(Collected material)

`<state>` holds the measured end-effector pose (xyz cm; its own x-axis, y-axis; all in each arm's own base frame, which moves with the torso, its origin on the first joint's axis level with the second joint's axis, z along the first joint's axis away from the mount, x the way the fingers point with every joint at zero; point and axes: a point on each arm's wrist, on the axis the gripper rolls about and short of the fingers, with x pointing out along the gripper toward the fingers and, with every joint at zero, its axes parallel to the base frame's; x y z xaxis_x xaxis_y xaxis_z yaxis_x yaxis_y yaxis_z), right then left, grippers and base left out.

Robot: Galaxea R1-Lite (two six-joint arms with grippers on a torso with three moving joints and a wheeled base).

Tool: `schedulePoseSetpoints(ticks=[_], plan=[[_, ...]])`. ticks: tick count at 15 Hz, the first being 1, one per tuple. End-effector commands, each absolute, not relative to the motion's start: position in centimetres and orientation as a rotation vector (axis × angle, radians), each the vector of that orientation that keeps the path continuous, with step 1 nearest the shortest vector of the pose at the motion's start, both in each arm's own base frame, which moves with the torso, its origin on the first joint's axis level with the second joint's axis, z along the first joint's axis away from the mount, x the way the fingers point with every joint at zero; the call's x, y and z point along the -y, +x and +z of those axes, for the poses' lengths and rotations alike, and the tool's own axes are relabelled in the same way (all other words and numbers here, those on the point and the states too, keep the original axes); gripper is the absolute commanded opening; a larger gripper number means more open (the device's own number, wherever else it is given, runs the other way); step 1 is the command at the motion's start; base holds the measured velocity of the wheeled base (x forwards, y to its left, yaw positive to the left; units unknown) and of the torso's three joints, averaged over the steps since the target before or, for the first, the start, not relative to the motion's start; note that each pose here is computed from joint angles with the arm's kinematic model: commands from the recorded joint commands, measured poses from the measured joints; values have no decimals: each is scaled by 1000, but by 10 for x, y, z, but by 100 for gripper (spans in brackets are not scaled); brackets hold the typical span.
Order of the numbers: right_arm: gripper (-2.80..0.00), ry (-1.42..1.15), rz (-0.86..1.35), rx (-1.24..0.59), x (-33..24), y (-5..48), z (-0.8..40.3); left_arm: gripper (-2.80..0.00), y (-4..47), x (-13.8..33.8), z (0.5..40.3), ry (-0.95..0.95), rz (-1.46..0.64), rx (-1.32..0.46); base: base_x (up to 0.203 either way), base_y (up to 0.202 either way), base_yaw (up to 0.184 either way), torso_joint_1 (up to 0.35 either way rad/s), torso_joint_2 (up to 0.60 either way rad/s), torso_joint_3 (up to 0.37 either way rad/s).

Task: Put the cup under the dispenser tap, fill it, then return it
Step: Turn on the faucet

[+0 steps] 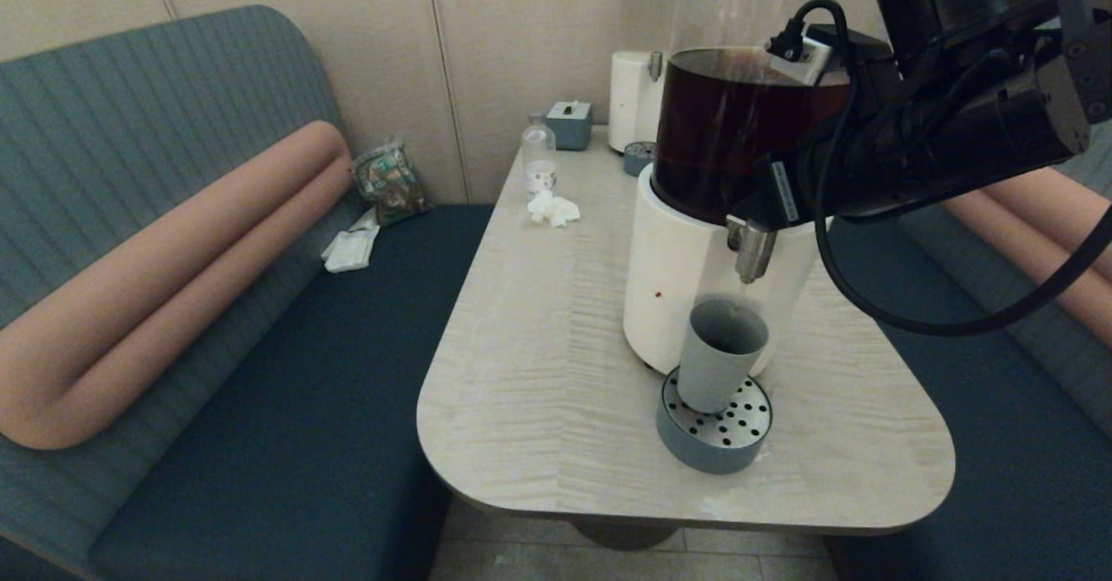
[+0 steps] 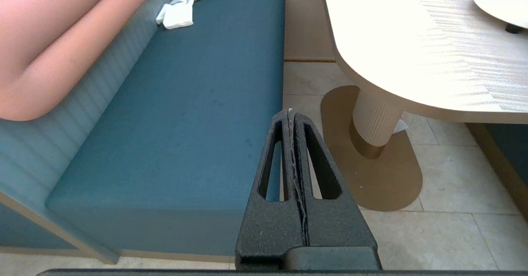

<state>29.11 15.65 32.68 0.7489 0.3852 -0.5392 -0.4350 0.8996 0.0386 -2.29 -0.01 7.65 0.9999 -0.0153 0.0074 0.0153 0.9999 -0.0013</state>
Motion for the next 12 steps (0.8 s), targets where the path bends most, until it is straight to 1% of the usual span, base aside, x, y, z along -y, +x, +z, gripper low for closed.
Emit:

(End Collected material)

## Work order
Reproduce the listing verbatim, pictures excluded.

## Exercise result
`<state>` holds the measured end-effector pose (xyz cm; its own x-axis, y-axis; all in each arm's own base frame, which moves with the torso, its origin on the first joint's axis level with the second joint's axis, z along the first joint's axis away from the mount, x the way the fingers point with every joint at zero; point and axes: a point on each arm's wrist, on the axis the gripper rolls about and short of the fingers, with x pointing out along the gripper toward the fingers and, with every joint at zero, its axes parallel to the base frame's; x y z xaxis_x xaxis_y xaxis_z yaxis_x yaxis_y yaxis_z), right then left, grippers and base left out.

Robot: Galaxea R1-Lite (two six-joint arms with grippers on a torso with three moving joints and a wheeled base).

Tool: `schedulePoseSetpoints(ticks=[_], plan=[[_, ...]])`. ticks: tick count at 15 Hz, the first being 1, one per tuple. End-effector commands, each absolute, not relative to the motion's start: position in centimetres and orientation as a rotation vector (axis × angle, radians), each the vector of that orientation that keeps the path continuous, with step 1 nearest the shortest vector of the pose at the motion's start, both in each arm's own base frame, which moves with the torso, its origin on the first joint's axis level with the second joint's axis, z along the first joint's axis away from the mount, x the way the fingers point with every joint at zero; the call's x, y and z point along the -y, +x and +z of those axes, for the poses' lengths and rotations alike, and the tool's own axes are relabelled in the same way (all other words and numbers here, those on the point and the states too, keep the original axes); gripper is the absolute commanded opening; a larger gripper number means more open (the device's own number, wherever else it is given, runs the other way); step 1 is the command at the motion's start; base holds the measured velocity of the wheeled base (x forwards, y to its left, yaw positive to the left; units unknown) and of the torso's three joints, averaged over the steps since the target before or, for the first, the start, not relative to the motion's start; note that each pose here is computed from joint angles with the arm's kinematic model: commands from the recorded joint commands, measured poses from the measured joints; values have no decimals: each is scaled by 1000, but by 10 for x, y, z, but by 100 for gripper (spans in brackets are not scaled); brackets hold the typical span.
Order of the numbers: right_arm: gripper (-2.80..0.00), ry (-1.42..1.15), rz (-0.86..1.35), rx (-1.24..0.59), x (-33..24), y (-5..48), z (-0.8..40.3); left_arm: gripper (-2.80..0.00), y (-4..47), x (-13.8..33.8), z (0.5..40.3), ry (-0.95..0.95), rz (-1.46..0.64), rx (-1.32..0.46); base: base_x (up to 0.203 either way), base_y (up to 0.202 either way), base_yaw (up to 0.184 either way), torso_joint_1 (up to 0.35 either way rad/s), torso_joint_2 (up to 0.60 either way rad/s), torso_joint_3 (up to 0.37 either way rad/s).

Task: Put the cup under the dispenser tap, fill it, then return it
Step: Turn on the faucet

[+0 steps] 
[+0 steps] 

<state>29.11 15.65 32.68 0.7489 0.3852 -0.5392 -0.4350 0.8996 0.0386 -2.29 -0.01 7.65 0.9999 -0.0153 0.0074 0.0153 0.9999 -0.0013</state>
Motion for the next 12 steps (0.8 s), targets where the path bends most, until it is straight to 1% of the usual span, base aside, x, y, z along -y, +x, +z, gripper low for closed.
Emit:

No more work remains on this exercise.